→ WHAT THE EXERCISE ASKS
Please repeat exactly the lines below from the one containing "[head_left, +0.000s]" down to the one containing "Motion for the", both included, and nothing else.

→ GIVEN INFORMATION
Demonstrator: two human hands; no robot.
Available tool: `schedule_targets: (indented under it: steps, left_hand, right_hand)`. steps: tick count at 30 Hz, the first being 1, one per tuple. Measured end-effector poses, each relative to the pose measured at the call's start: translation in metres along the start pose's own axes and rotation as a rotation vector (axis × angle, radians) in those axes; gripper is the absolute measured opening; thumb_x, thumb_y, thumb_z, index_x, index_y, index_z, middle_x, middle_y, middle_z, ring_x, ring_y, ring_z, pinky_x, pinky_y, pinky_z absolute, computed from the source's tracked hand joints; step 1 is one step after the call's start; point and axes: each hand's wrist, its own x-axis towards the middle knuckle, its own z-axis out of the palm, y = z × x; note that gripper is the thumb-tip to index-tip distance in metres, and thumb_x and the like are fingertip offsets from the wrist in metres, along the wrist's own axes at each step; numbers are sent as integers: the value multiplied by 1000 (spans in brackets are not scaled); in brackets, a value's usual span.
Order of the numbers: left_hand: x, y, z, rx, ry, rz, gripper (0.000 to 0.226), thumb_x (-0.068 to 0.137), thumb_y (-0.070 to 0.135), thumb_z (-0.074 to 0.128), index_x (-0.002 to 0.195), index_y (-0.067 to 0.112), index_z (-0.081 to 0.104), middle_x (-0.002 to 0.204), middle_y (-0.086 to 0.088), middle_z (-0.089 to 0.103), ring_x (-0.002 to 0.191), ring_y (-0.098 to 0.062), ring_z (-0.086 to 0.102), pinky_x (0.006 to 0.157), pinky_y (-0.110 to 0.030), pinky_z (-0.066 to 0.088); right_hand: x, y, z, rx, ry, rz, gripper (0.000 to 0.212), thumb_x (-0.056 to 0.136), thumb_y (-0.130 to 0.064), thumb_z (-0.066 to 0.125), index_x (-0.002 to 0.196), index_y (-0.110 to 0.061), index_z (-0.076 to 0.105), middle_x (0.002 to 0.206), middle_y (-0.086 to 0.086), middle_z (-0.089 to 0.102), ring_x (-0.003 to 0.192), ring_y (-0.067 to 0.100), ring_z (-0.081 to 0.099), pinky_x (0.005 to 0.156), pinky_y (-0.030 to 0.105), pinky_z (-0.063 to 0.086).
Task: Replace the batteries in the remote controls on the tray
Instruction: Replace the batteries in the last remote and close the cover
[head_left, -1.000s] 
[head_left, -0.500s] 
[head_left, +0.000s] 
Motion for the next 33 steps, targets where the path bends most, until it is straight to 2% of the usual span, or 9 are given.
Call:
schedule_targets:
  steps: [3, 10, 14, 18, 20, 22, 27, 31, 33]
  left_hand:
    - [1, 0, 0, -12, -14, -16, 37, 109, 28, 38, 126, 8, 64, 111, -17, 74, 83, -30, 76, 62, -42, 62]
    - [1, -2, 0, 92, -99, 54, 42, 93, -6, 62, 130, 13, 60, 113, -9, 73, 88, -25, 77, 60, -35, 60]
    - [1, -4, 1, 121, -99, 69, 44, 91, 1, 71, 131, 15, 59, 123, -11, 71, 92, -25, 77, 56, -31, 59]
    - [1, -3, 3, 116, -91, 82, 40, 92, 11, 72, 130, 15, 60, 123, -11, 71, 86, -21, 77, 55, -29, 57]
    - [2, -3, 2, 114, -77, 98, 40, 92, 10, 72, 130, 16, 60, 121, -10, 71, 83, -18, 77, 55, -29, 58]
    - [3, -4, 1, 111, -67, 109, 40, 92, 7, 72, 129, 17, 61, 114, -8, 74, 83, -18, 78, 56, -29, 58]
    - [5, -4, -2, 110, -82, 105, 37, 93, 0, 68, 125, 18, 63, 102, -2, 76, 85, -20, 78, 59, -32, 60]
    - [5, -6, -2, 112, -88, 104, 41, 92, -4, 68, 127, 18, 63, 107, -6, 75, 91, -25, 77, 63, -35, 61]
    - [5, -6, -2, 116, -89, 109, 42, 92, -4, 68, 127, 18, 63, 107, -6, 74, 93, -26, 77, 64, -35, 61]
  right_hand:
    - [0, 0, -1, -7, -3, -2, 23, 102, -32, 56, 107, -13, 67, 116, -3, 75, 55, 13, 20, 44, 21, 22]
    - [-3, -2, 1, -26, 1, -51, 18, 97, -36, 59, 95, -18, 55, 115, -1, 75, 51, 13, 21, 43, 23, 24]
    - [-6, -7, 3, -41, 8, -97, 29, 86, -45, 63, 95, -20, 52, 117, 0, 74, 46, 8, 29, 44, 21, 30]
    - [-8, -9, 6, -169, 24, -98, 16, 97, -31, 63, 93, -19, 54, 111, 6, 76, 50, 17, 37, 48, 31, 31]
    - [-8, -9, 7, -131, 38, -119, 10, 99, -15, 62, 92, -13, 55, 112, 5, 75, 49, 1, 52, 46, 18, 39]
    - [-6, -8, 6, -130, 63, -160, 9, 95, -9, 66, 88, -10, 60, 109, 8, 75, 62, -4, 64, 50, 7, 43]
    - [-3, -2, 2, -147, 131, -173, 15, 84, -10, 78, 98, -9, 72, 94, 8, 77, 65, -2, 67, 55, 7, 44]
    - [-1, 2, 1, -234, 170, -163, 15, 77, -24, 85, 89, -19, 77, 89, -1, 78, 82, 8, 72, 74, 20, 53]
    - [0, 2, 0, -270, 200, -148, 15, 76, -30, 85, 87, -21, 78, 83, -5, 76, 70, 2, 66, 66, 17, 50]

→ WRITTEN ANSWER
[head_left, +0.000s] 
Motion for the next 33 steps, targets where the path bends most, until it is straight to 2% of the usual span, or 9 are given.

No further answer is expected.